NEW 5.8 GHz cordless phones: are they better than 2.4 GHz?

by Jim Hanks

Just when you thought you had a high-end cordless phone, the frequencies got higher. But are the new 5.8 GHz phones better than 2.4 GHz and 900 MHz models? Or is this just the latest marketing scheme? After reading this article, which includes some technical background on cordless phones and the frequencies they use, you will have a better idea of whether or not a 5.8 GHz phone is a wise investment for your home or office.

Why higher frequencies can be better
Many people think that just because a phone uses a higher frequency its range will be better. In reality, the physics of wireless technology is a little more complicated. There are 3 main factors that affect the quality and strength of a cordless phone's signal: traffic, how the frequency handles obstructions, and output wattage.

Traffic
Using a specific range of frequencies assigned by the Federal Communications Commission (FCC), cordless phones send and receive calls with technology similar to that of an FM radio. Unfortunately, many other devices—including cellular phones, ham radios, walkie-talkies, baby monitors, and pagers—are also constantly transmitting wireless signals in the air around you. When any of these devices uses the same frequency or bandwidth as your phone, interference is created.

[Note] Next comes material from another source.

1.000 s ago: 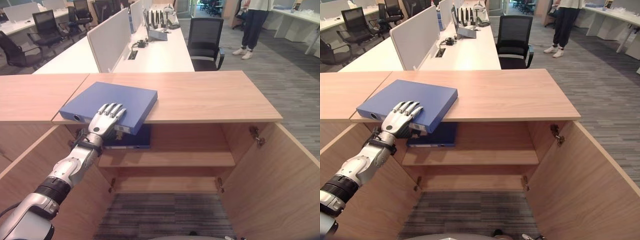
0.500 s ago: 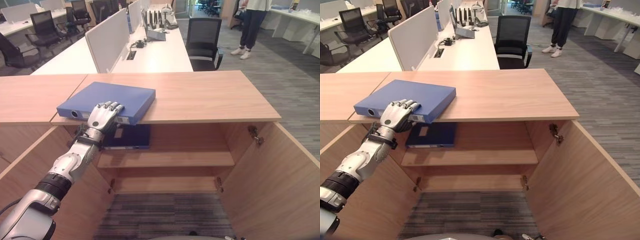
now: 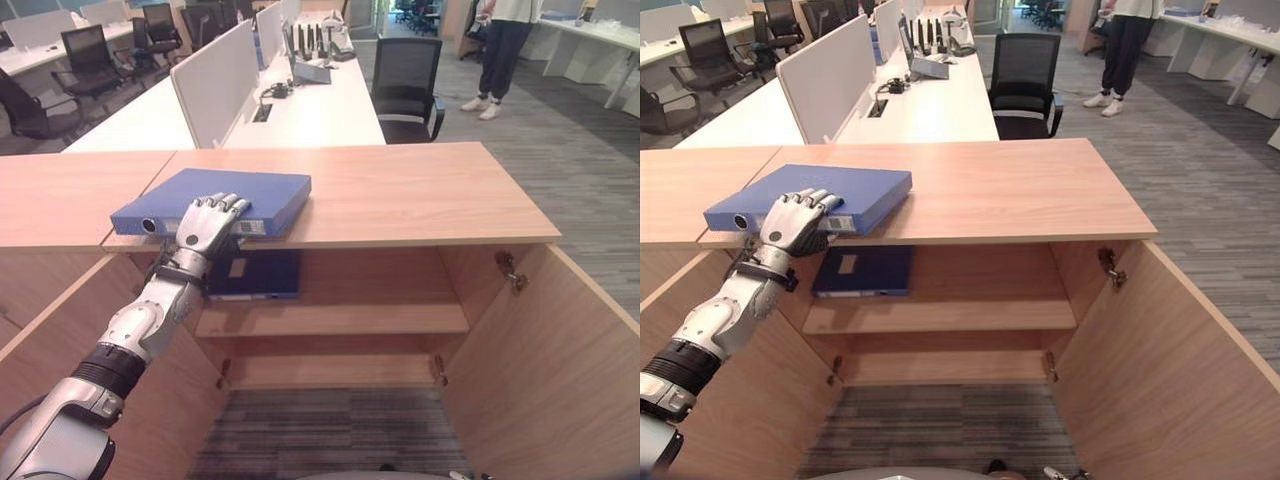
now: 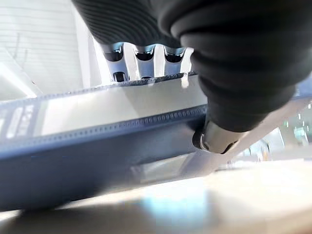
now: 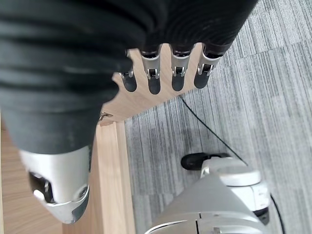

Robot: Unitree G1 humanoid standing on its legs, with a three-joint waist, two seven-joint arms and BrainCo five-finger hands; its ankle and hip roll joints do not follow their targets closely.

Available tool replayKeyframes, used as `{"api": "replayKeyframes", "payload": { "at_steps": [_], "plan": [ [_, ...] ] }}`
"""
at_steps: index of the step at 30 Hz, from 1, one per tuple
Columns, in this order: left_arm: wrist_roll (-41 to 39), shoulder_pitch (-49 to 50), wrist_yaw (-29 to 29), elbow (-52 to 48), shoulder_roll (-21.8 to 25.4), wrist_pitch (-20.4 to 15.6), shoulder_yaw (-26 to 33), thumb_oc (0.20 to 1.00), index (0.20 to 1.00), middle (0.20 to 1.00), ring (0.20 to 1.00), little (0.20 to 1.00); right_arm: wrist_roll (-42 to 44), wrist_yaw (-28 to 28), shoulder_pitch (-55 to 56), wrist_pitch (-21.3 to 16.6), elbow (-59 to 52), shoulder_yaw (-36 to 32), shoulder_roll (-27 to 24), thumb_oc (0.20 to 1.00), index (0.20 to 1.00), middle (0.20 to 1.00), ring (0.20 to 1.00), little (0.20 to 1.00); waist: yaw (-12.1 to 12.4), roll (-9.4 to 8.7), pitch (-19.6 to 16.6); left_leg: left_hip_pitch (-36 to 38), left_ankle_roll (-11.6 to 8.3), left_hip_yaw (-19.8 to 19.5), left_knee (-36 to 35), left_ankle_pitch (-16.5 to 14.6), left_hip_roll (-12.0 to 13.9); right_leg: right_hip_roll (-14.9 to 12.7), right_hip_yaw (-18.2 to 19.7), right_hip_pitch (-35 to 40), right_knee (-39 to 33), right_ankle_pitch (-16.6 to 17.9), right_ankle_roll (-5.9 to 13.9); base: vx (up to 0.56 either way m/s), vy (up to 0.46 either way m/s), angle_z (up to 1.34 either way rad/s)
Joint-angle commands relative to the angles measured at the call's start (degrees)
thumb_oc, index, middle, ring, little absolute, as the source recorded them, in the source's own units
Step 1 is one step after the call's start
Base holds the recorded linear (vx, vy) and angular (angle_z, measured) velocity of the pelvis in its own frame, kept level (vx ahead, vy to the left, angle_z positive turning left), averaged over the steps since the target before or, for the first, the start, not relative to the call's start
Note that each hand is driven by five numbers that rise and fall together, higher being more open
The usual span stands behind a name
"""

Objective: Put the empty folder in the office cabinet

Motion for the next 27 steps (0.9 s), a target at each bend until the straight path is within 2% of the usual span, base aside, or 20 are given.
{"api": "replayKeyframes", "payload": {
  "at_steps": [1,7,8,12,14,18,21,25,27],
  "plan": [
    [-6.89,-10.19,3.48,-2.75,2.03,-0.08,7.24,0.2,0.2,0.2,0.2,0.2,1.02,-0.06,-4.67,-0.31,-0.19,-0.32,1.01,1.0,1.0,1.0,1.0,1.0,0.61,0.61,3.49,2.52,-0.67,-4.0,0.76,-4.7,0.63,-1.41,-0.09,5.75,3.53,-9.13,4.2,-0.02,-0.016,0.06],
    [-14.74,-6.76,5.05,-14.97,0.14,-3.62,17.56,0.2,0.2,0.2,0.2,0.2,2.02,0.79,-5.55,-0.45,-1.66,0.31,2.04,1.0,1.0,1.0,1.0,1.0,1.98,0.74,3.18,1.9,-0.58,-4.66,0.76,-4.29,0.37,-1.75,-0.89,5.83,3.49,-9.14,3.96,-0.04,-0.017,0.05],
    [-14.77,-6.39,4.88,-15.37,0.13,-3.54,17.93,0.2,0.2,0.2,0.2,0.2,2.01,0.79,-5.57,-0.45,-1.68,0.39,1.96,1.0,1.0,1.0,1.0,1.0,1.87,0.76,3.32,1.63,-0.55,-4.58,0.76,-3.61,0.33,-1.78,-0.93,5.51,3.63,-8.6,3.87,-0.02,-0.011,0.11],
    [-19.01,-2.46,3.89,-22.48,-1.74,-6.03,22.7,0.2,0.2,0.2,0.2,0.2,1.82,1.22,-5.68,-0.43,-2.04,0.82,2.64,1.0,1.0,1.0,1.0,1.0,2.64,0.88,3.07,1.44,-0.56,-4.96,0.76,-4.03,0.1,-1.85,-1.45,5.99,2.91,-8.83,3.85,-0.03,-0.013,0.09],
    [-23.67,-0.04,2.58,-26.21,-3.06,-8.02,25.41,0.2,0.2,0.2,0.2,0.2,1.66,1.44,-5.63,-0.31,-1.89,0.92,2.83,1.0,1.0,1.0,1.0,1.0,3.22,0.86,3.2,0.76,-0.52,-5.24,0.76,-3.12,-0.12,-1.83,-1.98,5.7,2.82,-8.16,3.65,-0.04,-0.024,0.1],
    [-32.03,2.31,2.33,-29.55,-4.44,-10.55,28.18,0.2,0.2,0.2,0.2,0.2,1.83,1.59,-5.85,0.01,-1.64,1.01,2.83,1.0,1.0,1.0,1.0,1.0,3.87,1.04,3.1,0.54,-0.51,-5.91,0.76,-3.53,-0.32,-1.86,-2.31,6.05,2.7,-8.63,3.59,-0.02,-0.021,0.06],
    [-41.69,5.19,-0.53,-32.33,-5.92,-14.01,30.33,0.2,0.2,0.2,0.2,0.2,2.0,1.9,-6.08,0.31,-1.42,0.78,2.71,1.0,1.0,1.0,1.0,1.0,4.49,1.18,3.32,0.1,-0.42,-6.22,0.76,-2.73,-0.5,-1.91,-2.73,5.74,2.87,-8.09,3.4,-0.03,-0.015,0.1],
    [-57.22,9.46,-7.72,-35.4,-7.77,-17.49,33.22,0.2,0.2,0.2,0.2,0.2,1.82,2.68,-6.17,0.75,-1.47,0.99,2.37,1.0,1.0,1.0,1.0,1.0,5.16,1.39,3.24,0.16,-0.41,-6.66,0.76,-3.23,-0.5,-1.96,-3.18,6.41,2.53,-8.66,3.35,0.0,-0.014,0.08],
    [-60.37,10.68,-10.0,-36.51,-8.12,-17.87,34.02,0.2,0.2,0.2,0.2,0.2,1.78,2.96,-6.22,0.82,-1.48,0.89,2.32,1.0,1.0,1.0,1.0,1.0,5.39,1.42,3.36,-0.21,-0.36,-6.67,0.76,-2.48,-0.61,-2.0,-3.29,6.09,2.68,-8.13,3.23,0.0,-0.003,0.02]
  ]
}}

This is where the FCC plays an important role. In order to prevent interference, the FCC determines which devices are allowed to transmit within specific ranges. When a range reaches its traffic capacity, the FCC will usually open up another range of frequencies for use.

Early generations of cordless phones used the 46-49 MHz bandwidths. Since anything that emits low-band interference in this range, devices such as refrigerators, TVs, and computers diminished the clarity and range of cordless conversations. Additionally, baby monitors and low-band pagers also crowded these same frequencies. So, as more people bought 46-49 MHz cordless phones and interference became even more prevalent, the FCC opened up the 900 MHz range.

With their improved range and clarity, 900 MHz phones became a standard household appliance and subsequent traffic increased. At their peak, 900 MHz phones often allowed users to overhear conversations from their neighbor’s phone. Due to this congestion, the FCC opened up yet another range of frequencies: the 2.4 GHz band. Though this frequency was new for phones, the 2.4 GHz band was also being used for wireless LANs. Additionally, microwave ovens emit transmissions in the 2.4 GHz band. Enter the 5.8 GHz band. As the most recently adopted cordless phone frequency, the 5.8 GHz band offers the least interference.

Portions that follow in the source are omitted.